Dinosaurs and Pathology: Dinopathy?

Dino Crisis

Welcome back, folks. This week marked the release of Dino Crisis Revival, the latest Ordinary Decent Gamer video. Special thanks to Calum for the dinosaur voice over (check out his SoundCloud) and to Sarah for many funny ideas, and a critical eye. I’ve got a certain fondness for Dino Crisis, having watched it being played by my brothers on the Playstation, and later playing it on the PC myself. It didn’t quite live up to the power of nostalgia, but that doesn’t mean it was bad. It was an enjoyable experience, hampered somewhat by frustrating puzzles and backtracking. I’m always impressed by the work the developers put into animating the dinosaurs, and the AI. The character models took a hit as a result, but the big lizards are hard to fault. And genuinely terrifying at that. Enough talk, just go watch the video, and let me know what you think. I’m always open to suggestions and ideas. Or an inspirational muse…

Hurry up and watch it!

Pathology Update

I spent a few days at the Winter PathSoc conference hosted at the Royal Society of Medicine, as I was presenting a poster. The theme was precision pathology with talks on a variety of novel research and diagnostic techniques, all with the ultimate aim of personalised medicine. One of my favourite talks was focused on medical education, specifically anatomy teaching. After experimenting with injection moulded plastic models, and plastination (Gunther von Hagens style) Professor Paul McMenamin, from Monash University in Melbourne, decided to take a different approach. Using CT scans of prosected specimens (and in some cases laser surface scans and MRI), his group created anatomically accurate 3D-printed specimens to teach students. Having handled the real thing, and Prof McMenamin’s models, I was thoroughly impressed.

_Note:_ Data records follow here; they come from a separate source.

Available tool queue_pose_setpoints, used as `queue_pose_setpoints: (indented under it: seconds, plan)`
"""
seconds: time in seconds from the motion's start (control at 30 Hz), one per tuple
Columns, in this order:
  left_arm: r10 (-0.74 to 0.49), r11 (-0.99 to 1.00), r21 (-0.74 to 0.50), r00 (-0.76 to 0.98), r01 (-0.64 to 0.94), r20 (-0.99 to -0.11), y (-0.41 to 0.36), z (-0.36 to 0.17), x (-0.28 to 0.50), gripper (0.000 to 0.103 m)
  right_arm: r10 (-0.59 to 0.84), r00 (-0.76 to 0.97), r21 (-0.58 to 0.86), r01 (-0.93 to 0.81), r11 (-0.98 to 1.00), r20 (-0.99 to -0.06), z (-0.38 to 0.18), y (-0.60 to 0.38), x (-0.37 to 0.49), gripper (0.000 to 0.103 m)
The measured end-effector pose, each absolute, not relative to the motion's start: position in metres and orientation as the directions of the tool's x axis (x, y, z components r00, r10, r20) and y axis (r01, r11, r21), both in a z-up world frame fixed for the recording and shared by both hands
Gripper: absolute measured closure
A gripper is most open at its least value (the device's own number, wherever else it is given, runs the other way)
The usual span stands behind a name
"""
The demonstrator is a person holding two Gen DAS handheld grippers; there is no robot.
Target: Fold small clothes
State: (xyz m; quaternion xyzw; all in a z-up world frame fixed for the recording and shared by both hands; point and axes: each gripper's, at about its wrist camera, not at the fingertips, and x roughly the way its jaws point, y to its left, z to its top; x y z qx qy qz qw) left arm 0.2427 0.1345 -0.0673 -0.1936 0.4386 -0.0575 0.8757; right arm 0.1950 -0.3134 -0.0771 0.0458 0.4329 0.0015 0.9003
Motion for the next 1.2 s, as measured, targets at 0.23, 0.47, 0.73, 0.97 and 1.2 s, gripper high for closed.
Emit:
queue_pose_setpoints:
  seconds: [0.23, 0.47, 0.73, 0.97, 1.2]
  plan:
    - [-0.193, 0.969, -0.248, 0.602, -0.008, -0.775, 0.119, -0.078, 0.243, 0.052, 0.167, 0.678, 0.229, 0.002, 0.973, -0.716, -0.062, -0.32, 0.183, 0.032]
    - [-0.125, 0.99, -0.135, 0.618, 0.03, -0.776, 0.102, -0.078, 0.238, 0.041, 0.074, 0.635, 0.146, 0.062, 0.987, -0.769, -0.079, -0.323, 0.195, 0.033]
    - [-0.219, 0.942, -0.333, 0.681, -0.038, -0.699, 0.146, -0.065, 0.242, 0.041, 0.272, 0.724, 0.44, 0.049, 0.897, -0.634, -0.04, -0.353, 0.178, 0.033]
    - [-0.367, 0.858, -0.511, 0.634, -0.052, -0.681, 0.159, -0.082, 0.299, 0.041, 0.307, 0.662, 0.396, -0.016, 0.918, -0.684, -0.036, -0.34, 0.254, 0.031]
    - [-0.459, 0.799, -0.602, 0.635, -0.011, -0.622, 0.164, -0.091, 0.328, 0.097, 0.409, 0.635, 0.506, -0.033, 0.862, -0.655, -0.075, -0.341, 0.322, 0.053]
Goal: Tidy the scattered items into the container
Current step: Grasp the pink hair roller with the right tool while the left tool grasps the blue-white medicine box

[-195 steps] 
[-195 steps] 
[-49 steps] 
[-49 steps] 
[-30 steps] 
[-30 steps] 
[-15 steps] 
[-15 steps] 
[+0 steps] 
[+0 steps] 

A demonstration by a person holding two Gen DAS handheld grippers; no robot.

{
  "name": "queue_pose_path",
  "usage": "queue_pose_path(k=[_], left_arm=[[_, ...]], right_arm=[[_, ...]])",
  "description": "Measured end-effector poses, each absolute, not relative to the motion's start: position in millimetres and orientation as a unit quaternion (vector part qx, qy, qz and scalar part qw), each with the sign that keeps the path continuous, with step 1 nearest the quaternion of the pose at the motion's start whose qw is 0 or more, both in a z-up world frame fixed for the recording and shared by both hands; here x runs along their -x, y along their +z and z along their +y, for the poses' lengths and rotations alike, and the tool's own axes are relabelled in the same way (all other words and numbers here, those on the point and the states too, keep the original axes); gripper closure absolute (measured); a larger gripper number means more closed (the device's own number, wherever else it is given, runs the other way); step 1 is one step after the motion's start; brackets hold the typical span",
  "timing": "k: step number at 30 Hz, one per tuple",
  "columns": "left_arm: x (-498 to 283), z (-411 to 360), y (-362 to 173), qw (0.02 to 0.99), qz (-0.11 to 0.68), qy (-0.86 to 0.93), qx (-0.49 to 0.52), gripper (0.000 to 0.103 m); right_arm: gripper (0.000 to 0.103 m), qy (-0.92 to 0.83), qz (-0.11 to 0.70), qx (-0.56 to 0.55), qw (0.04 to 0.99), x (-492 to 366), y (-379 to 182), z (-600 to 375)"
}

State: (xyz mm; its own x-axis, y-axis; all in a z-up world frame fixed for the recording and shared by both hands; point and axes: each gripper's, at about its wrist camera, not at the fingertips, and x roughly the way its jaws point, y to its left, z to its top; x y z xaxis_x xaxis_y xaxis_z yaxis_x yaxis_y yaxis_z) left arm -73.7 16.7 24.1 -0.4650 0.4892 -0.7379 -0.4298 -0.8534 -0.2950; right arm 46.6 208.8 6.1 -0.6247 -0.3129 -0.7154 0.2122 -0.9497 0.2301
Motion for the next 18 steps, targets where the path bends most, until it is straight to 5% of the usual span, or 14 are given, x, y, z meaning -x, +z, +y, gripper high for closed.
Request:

“Buster” – One of the Centre for Human Anatomy Education (CHAE) models. Photo from anatomystuff.co.uk

His research group is experimenting virtual reality in teaching, too, allowing a student to walk inside a human skull and see the blood vessels. Amazing stuff, though how much of it is jumping on the VR bandwagon, I don’t know. What I do know, is that £5000 will buy you the “Buster” model pictured.

New Kit

My access to video equipment in Cardiff is relatively limited, so I’ve had to be resourceful. The current setup is my Panasonic GX7, with a 14-42mm lens, a 20mm f1.7 lens, and for sound I’m using a Rode Videomic and a Tascam DR-60 audio recorder. I’m still using my Samson Go Mic for voiceover, which copes relatively well. Video editing is with Adobe Premiere Pro CC, and audio with Adobe Audition CC. The newest acquisition is an Mcoplus 12mm f2.8 wide angle lens, which I am yet to use for filming, but will post more about once I give it a whirl.